Los mosquetes volvieron a soltar llamaradas, las baquetas hicieron ruido en los tubos calientes y las descargas parpadearon, rojas, entre la humareda. En algún lugar, un húsar que agonizaba repetía el nombre de su mujer a voz en grito. Un caballo se dirigía cojeando hacia su base, arrastrando una de las patas traseras que goteaba sangre. La gualdrapa del equino estaba decorada con una «N» imperial bordada con hilos azul y dorado. Junto al animal, y gritando de dolor aunque en apariencia estaba ileso, pasó un perro que se dirigía trotando hacia el sur para buscar a su amo entre la caballería francesa que se retiraba. Un coracero, cuyo rostro reflejaba la amargura del fracaso, golpeó con su espada el tubo de un cañón británico, el acero sonó igual que un martillazo en un yunque, pero no le sirvió de nada. El coracero dio un tirón a su caballo para que diera la vuelta y apretó el paso en dirección sur.

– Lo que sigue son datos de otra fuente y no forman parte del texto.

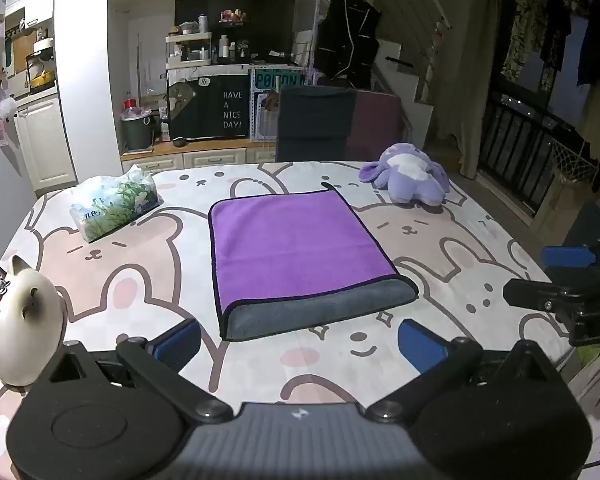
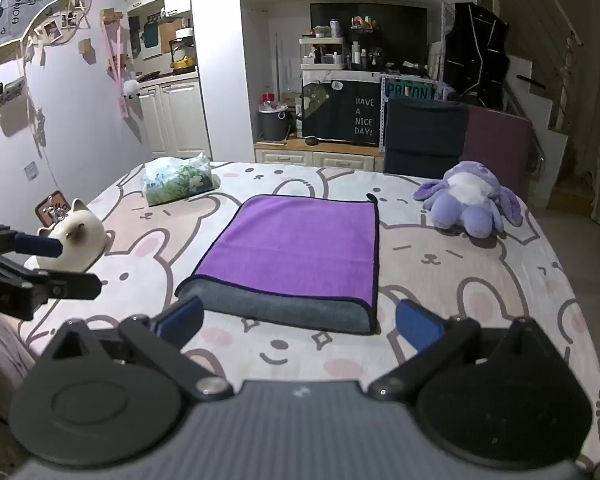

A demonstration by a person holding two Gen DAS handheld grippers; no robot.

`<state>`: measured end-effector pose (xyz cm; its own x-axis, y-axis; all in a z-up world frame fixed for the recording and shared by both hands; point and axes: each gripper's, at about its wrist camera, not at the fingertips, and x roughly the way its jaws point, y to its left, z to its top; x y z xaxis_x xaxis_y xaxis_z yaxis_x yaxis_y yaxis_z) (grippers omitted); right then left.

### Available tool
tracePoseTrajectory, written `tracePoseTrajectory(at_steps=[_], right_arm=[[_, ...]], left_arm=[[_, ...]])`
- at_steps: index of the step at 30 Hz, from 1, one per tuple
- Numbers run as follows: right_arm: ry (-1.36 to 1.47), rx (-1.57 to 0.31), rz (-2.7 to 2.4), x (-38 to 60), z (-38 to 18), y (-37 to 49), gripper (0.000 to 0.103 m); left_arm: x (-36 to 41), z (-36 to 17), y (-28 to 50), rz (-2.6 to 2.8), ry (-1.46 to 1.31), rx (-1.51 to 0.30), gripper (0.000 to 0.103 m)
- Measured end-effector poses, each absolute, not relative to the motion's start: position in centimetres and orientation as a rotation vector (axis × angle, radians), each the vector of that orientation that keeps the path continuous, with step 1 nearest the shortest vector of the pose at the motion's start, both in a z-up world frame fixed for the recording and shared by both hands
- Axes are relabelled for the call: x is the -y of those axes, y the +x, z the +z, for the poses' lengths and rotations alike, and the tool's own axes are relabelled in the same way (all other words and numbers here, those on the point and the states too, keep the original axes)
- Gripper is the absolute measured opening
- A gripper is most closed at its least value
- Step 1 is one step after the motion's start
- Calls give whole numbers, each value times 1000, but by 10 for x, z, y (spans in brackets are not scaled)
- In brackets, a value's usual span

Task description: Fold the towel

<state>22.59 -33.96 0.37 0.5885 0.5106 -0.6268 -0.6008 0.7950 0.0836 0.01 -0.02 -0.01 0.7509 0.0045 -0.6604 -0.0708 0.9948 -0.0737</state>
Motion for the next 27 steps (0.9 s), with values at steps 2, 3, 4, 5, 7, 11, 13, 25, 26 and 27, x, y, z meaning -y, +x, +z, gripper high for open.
tracePoseTrajectory(at_steps=[2, 3, 4, 5, 7, 11, 13, 25, 26, 27], right_arm=[[-140, -688, 650, 340, 4, 226, 103], [-141, -689, 650, 340, 4, 227, 103], [-141, -689, 650, 340, 4, 227, 103], [-143, -687, 648, 340, 4, 227, 103], [-146, -685, 647, 340, 4, 227, 103], [-145, -685, 650, 341, 4, 227, 103], [-145, -685, 651, 341, 4, 227, 103], [-146, -685, 652, 340, 7, 226, 103], [-146, -685, 653, 340, 7, 227, 103], [-146, -685, 653, 340, 7, 227, 103]], left_arm=[[0, 0, 0, 40, -98, -721, 103], [0, 0, 0, 40, -98, -722, 103], [0, 0, 0, 41, -98, -722, 103], [0, 0, 0, 41, -98, -722, 103], [0, 0, 0, 40, -98, -723, 103], [0, 0, 0, 41, -98, -722, 103], [0, 0, 0, 41, -98, -721, 103], [-3, 0, -2, 46, -102, -723, 103], [-3, 1, -3, 45, -102, -722, 103], [-4, 1, -3, 44, -103, -722, 103]])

La caballería francesa había sido derrotada y, al igual que una última y exhausta ola que no ha podido abrir una brecha en un malecón, los jinetes retrocedieron hacia el valle. Se alejaron despacio, manchados de sangre y de barro, una horda dorada convertida en una multitud vencida.

Y los cañones del emperador, que aquel día habían sido los mejores asesinos al servicio de los franceses, empezaron a matar de nuevo.